It was a beautiful day today. My 14 year old daughter was my right-hand-girl at nearby fall festival. Cool and sunny and perfect to be out and about. We had loads of fun sharing our love of Lilla Rose with the ladies attending the festival. She’s a great assistant and a willing model, too.

I so enjoy a day now and then with some one-on-one time with my children. As a mom of many, it doesn’t always happen as often as I’d like. But with the children growing up it’s getting easier.

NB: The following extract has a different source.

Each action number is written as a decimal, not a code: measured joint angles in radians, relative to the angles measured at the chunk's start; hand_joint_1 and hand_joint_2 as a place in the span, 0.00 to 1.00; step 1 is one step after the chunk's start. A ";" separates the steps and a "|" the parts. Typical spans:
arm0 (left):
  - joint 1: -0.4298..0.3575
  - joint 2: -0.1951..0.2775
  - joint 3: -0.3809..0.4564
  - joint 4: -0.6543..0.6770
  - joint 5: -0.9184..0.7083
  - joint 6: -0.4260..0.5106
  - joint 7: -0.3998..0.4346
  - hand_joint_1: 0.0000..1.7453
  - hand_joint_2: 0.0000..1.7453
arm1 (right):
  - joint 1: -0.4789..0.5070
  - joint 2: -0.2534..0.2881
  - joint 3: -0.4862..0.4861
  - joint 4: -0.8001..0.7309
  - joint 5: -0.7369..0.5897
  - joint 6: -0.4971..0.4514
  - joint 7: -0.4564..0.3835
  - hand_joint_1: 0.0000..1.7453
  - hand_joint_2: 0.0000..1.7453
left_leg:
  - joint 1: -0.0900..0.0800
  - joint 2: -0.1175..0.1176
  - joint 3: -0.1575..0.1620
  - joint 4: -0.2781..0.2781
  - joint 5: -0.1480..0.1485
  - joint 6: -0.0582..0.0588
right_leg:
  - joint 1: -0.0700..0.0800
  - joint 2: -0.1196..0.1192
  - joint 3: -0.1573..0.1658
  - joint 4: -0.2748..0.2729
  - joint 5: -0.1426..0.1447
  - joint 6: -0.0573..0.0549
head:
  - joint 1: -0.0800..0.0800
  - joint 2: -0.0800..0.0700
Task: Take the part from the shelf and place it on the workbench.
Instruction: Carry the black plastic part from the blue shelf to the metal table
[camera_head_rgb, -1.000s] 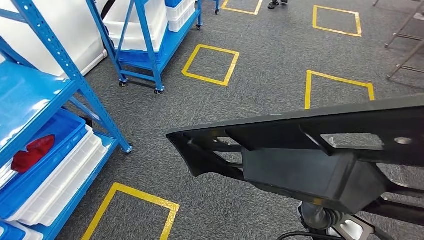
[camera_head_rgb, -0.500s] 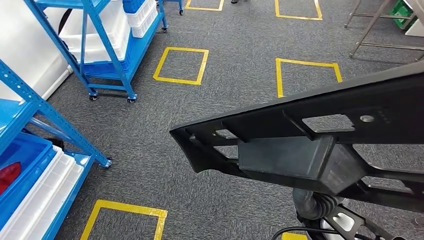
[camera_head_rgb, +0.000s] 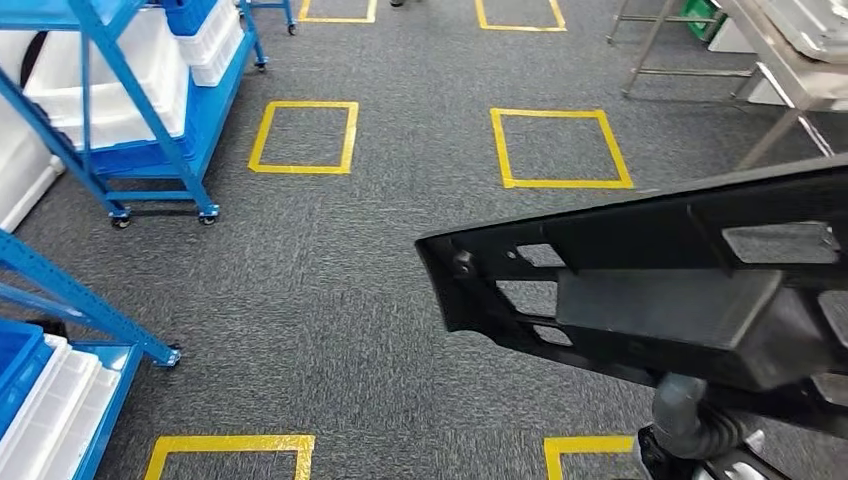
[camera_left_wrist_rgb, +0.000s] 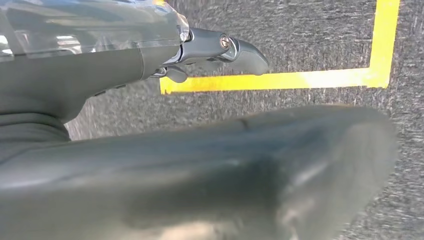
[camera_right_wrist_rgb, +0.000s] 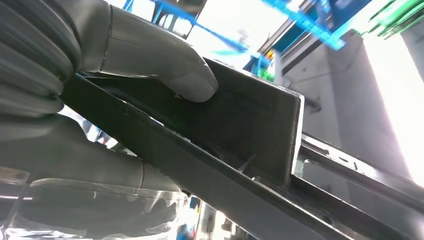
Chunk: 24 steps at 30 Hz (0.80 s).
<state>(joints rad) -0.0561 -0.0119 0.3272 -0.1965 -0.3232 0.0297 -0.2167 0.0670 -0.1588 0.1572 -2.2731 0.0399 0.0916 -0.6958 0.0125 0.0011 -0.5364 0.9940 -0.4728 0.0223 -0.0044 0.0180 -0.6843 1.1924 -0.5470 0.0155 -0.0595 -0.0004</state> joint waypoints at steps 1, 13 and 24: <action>0.003 0.002 0.000 0.000 0.006 0.002 -0.006 0.00 0.00 | 0.009 -0.007 -0.001 -0.006 0.003 -0.009 0.000 1.00 1.00 | -0.002 0.016 0.000 0.000 -0.001 0.001 | -0.002 -0.006 -0.032 0.067 -0.026 0.002 | 0.000 0.000; 0.001 0.015 0.112 -0.001 0.115 0.061 -0.042 0.00 0.00 | -0.096 -0.005 0.155 0.024 0.006 -0.054 0.001 1.00 1.00 | -0.007 0.073 0.002 0.038 -0.046 -0.044 | 0.004 -0.047 0.106 -0.190 0.089 -0.040 | 0.000 0.000; 0.014 0.028 0.148 -0.001 0.115 0.060 -0.045 0.00 0.00 | -0.130 0.023 0.179 0.063 0.006 -0.053 0.001 1.00 1.00 | -0.003 -0.067 -0.005 0.011 -0.005 -0.029 | 0.006 0.086 0.101 -0.183 0.096 -0.038 | 0.000 0.000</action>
<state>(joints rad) -0.0420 0.0158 0.4754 -0.1978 -0.2079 0.0900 -0.2612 -0.0627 -0.1355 0.3359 -2.2100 0.0458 0.0389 -0.6949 0.0092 -0.0662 -0.5416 1.0047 -0.4778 -0.0067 0.0016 0.1040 -0.5830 1.0093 -0.4508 -0.0226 -0.0597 -0.0004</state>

Driving home today, we passed by several rummage sales. I started reminiscing about the good ol’ garage-saleing days when I used to get out and hunt for bargains and treasures on Saturday mornings. She gave me a blank stare. “You did? When?”  I was about to respond with a “You remember” but when I saw the confused look on her face, I realized that I had given up that habit long ago. I gave up shopping garage sales as a way to control the amount of ‘stuff’ in my home and so the younger children do not remember the thrill of the hunt early on a Saturday morning.

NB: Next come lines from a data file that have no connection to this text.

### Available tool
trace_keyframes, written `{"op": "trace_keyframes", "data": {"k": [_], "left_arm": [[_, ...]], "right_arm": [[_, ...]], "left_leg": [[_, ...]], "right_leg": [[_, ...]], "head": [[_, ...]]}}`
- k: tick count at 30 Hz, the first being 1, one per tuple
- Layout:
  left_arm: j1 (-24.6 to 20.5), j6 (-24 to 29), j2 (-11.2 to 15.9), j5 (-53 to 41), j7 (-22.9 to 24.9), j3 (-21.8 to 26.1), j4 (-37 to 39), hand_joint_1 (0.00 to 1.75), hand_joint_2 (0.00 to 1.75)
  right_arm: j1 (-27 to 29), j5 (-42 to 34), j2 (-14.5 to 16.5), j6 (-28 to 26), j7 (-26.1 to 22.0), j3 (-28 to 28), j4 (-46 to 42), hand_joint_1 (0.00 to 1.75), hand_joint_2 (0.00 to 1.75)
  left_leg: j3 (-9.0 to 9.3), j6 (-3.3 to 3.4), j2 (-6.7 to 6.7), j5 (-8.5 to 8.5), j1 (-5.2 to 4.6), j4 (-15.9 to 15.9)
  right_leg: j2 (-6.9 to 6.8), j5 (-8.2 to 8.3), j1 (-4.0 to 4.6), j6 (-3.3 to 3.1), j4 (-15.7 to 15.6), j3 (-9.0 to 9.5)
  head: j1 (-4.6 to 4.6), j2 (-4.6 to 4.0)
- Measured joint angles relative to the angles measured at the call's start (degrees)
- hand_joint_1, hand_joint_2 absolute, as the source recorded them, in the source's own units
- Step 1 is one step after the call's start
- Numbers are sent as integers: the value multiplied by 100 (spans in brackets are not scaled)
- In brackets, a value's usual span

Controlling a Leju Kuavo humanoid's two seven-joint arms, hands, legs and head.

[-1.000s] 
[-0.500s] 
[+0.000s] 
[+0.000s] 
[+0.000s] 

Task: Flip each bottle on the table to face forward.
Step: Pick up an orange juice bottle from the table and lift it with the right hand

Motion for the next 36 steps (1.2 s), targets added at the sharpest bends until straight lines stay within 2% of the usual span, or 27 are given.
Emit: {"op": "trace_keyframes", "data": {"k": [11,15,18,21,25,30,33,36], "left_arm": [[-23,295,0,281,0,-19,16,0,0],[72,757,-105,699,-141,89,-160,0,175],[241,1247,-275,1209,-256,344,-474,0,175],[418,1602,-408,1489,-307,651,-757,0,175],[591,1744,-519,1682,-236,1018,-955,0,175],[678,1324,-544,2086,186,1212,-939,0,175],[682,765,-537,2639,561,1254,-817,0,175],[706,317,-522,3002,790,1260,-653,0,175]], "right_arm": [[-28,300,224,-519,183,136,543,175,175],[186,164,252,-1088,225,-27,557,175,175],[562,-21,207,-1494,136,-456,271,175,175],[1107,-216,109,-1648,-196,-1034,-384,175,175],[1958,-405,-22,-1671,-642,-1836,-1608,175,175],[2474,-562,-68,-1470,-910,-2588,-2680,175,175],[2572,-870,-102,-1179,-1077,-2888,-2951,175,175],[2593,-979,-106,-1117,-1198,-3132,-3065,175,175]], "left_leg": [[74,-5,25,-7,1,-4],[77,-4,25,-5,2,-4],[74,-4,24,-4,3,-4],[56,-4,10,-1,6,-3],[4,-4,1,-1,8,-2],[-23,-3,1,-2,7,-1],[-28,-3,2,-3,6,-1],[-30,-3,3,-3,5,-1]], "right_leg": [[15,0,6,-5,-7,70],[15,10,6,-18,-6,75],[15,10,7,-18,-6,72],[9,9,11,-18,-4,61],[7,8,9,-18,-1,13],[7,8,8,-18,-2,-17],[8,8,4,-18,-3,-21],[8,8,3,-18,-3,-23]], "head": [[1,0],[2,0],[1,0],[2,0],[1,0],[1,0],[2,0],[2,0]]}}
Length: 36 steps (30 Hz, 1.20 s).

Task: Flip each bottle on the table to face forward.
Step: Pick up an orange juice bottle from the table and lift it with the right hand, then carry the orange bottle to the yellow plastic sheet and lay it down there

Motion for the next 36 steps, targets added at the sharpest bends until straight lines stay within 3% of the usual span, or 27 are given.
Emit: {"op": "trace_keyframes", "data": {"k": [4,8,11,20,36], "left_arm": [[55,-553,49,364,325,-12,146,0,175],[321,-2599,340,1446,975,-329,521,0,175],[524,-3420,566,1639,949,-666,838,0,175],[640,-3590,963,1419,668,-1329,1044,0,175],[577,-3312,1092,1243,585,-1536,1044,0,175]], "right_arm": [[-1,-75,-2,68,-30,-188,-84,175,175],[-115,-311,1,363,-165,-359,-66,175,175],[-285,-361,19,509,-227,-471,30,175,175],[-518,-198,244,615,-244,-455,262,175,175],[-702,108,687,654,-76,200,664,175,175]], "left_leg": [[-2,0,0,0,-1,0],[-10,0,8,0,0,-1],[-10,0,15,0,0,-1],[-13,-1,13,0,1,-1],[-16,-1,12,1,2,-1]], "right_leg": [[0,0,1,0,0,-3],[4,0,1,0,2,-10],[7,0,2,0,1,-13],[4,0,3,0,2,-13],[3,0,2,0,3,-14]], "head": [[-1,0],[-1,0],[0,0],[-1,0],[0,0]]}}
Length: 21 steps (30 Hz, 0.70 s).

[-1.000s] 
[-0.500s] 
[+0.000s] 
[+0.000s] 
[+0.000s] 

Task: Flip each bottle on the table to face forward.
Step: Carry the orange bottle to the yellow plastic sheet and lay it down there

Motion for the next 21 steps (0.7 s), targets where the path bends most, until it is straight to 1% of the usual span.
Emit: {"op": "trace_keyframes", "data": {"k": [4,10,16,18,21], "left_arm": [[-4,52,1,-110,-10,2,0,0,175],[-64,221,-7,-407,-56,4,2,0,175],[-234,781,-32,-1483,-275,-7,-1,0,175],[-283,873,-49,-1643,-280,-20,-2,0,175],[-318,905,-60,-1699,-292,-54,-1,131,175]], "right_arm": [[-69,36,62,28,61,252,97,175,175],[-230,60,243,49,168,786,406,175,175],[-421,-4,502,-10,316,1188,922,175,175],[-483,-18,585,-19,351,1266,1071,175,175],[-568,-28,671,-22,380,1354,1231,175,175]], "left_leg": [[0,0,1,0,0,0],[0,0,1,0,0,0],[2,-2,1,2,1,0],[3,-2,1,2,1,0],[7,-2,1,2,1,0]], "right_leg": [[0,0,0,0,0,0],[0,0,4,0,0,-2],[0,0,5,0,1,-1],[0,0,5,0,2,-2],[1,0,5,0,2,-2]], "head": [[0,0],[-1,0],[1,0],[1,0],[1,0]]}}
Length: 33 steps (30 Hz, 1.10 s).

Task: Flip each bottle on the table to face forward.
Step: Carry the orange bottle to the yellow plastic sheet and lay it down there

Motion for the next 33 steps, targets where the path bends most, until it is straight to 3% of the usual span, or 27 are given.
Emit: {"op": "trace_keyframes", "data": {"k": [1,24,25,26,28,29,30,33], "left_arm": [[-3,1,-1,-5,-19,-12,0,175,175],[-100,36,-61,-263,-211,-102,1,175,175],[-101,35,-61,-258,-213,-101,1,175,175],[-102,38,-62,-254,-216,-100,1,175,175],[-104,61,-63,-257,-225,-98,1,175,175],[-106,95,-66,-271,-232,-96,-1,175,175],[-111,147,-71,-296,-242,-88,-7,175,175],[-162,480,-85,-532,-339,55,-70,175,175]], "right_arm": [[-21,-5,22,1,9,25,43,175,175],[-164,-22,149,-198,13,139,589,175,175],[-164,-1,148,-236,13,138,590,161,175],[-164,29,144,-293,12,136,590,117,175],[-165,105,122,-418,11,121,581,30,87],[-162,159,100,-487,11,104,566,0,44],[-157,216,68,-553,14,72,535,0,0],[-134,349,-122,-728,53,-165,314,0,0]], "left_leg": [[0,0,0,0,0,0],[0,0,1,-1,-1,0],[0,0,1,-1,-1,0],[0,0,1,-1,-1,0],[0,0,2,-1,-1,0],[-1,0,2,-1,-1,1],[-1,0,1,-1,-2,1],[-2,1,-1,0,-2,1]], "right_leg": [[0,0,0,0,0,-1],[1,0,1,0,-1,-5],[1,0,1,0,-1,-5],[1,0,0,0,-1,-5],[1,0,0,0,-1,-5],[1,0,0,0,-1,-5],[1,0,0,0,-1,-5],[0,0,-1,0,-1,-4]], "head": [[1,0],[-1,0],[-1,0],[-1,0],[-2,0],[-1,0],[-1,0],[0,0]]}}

That little conversation gave me a little bit of a downer feeling at first. My oldest children have fun memories of tagging along and digging through the boxes and stopping at this sale and that.  For some reason I started feeling guilty over the fact that my younger bunch did not have the same memories and experiences.

And then I came to my senses. Where did I ever get the idea that life was fair? That everyone deserved the same serving in life or the same privileges? Each person is created uniquely, with a unique mixture of personality and talent and opportunity – no matter what family size they are born into.

These children of mine, all 8 of them, have memories they share and memories they don’t share. Experiences both good and not so good that help to mold and make who they are and who they’ll become. I’ll trust God to be working in their lives and they’ll be accountable to Him. So, I’m choosing not to take on the burden of making life even-steven for them. That would actually be the unfair thing!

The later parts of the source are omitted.